In light of these critiques, what are we to make of a set of topics like the one above? On the one hand, there are clear trends and patterns that can be seen in a visualization like the one above, which tracks the frequency with which these topics appear over the two decades covered by the available data, relative to the other 24 generated topics: Topic 22 (“god life deeply hope...”), for example, experiences a sharp downturn around 1839, but then stays relatively even until the end of the time period in question, while topic 12 (“religious moral school instruction...”) increases drastically around 1841 and topic 10 (“parents guilty crime education…”) around 1845. On the other hand, deciding what exactly binds the words in a given topic together is, in many cases, more difficult than it might appear.

I felt somewhat puzzled and discouraged by the generated topics at first, since, on first glance, there seemed to be a lot repeated words (and numbers) across the topics, and very little in the way of obvious organizing concepts for any of them. It was only after seeing some of the patterns in the visualization of these topics’ relative frequency that I felt more optimistic about the possibility of meaningfully labeling the sets of terms.
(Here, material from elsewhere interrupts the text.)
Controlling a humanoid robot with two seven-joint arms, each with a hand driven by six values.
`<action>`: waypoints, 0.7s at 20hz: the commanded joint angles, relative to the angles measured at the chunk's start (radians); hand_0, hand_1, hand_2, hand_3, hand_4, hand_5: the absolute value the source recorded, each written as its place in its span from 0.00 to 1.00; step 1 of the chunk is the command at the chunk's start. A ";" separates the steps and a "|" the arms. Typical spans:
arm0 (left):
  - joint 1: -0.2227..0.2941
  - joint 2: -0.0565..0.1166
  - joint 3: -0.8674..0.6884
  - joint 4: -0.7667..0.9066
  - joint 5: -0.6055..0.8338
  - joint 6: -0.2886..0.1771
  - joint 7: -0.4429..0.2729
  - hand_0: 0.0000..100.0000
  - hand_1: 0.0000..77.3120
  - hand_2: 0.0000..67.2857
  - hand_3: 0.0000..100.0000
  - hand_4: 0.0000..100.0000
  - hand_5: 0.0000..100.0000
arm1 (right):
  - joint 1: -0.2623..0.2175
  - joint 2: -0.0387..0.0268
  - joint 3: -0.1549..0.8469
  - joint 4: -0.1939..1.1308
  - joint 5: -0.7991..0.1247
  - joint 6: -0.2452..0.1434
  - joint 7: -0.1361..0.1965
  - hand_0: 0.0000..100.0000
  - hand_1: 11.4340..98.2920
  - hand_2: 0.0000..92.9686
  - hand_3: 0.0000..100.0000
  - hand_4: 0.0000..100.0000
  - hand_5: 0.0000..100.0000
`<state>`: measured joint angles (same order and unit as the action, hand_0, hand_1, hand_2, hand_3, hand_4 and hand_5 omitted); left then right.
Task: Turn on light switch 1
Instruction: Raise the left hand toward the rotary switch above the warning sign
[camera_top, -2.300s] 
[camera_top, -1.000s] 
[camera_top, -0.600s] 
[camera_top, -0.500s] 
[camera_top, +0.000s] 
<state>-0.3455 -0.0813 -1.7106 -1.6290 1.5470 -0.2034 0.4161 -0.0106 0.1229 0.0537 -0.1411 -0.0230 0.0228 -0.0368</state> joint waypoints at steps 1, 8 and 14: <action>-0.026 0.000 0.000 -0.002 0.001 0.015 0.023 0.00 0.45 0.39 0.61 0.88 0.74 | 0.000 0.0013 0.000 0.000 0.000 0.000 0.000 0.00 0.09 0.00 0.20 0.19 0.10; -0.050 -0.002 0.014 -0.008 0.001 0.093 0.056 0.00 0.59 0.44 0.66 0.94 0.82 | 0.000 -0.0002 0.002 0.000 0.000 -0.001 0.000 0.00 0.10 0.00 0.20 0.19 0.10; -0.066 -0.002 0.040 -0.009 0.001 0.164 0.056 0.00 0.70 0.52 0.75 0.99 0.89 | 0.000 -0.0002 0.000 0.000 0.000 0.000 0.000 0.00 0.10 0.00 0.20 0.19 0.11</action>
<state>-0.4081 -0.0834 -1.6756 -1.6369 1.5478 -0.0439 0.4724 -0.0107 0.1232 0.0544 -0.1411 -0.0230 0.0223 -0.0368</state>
Let’s look closely at topic 22, which reads, in its “entirety”: “god life deeply hope hopes professes affected anxious heart soul prays wept sin past salvation greatly deep feels confinement account.” Right away, this topic strikes me as one driven primarily by emotion. Words like “hope,” “affected,” “anxious,” “wept,” and “feels” are the most obviously emotional without any need for context, but even words like “deeply,” “heart,” “soul,” and “greatly,” which are not in and of themselves “emotion words,” are emotion-adjacent--that is, it is very easy to imagine how these words might be used in conjunction with emotion words (e..g “deeply feels”; “greatly affected”).
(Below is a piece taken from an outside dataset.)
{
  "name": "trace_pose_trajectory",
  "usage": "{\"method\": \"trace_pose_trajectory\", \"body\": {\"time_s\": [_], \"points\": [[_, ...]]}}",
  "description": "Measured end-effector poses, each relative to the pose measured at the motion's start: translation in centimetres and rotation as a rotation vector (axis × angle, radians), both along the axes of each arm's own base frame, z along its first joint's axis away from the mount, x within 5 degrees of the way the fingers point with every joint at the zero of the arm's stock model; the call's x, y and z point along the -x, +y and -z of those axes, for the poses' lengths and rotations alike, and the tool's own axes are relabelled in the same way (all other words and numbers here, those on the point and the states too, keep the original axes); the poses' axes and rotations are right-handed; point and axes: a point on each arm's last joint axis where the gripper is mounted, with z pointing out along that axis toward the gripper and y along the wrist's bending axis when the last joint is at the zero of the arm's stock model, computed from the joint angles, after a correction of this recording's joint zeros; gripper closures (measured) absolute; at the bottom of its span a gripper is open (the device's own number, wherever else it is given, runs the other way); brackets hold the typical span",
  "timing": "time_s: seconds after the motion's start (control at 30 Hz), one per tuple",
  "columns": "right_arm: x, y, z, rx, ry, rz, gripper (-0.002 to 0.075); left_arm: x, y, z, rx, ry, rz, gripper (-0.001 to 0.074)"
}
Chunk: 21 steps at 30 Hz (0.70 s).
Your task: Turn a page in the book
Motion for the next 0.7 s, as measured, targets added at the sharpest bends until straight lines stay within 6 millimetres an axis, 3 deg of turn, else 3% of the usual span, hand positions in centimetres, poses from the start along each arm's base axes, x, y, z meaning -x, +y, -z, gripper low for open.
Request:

We might also notice the “doubling” of certain words in the topic (“hope” and “hopes”; “deeply” and “deep”), which could be understood as demonstrating the topic modeling tool’s success in grouping variations of the same base word, or, on the contrary, a significant limitation of the tool (i.e. its inability to consolidate those variations). This is further complicated by the fact that “hope” and “hopes” are both nouns and verbs--could the duplication be registering something more complex about the way that those words are being used? Does one of the words appear in this topic primarily as a noun while the other primarily as a verb?

One conclusion to draw from the marked decrease in topic 22’s presence in the admissions descriptions might be that Larcombe became less preoccupied with the emotional state and behaviors of prisoners as time went on. However, if we look at topic 2, for example, we can see that topic 22 is just one of several topics where emotion words are grouped together into a topic. Though there are no exact overlaps (in terms of individual terms) between the two topics, many of the terms in topic 2 clearly pertain to the emotional life of the prisoners (“hardened,” “feeling,” “desire,” “taciturn”), though, it seems, in a more abstract sense than the terms in topic 22. If we were to classify topic 2 as a topic primarily driven by emotion, that emotion is described more in terms of prisoners’ tendencies and dispositions, rather than moods and particular instances of emotional behaviors. As such, we would have to revise our observation and say instead that Larcombe became less interested in prisoners’ specific emotional beehaviors while his interest in their general disposition remained relatively constant.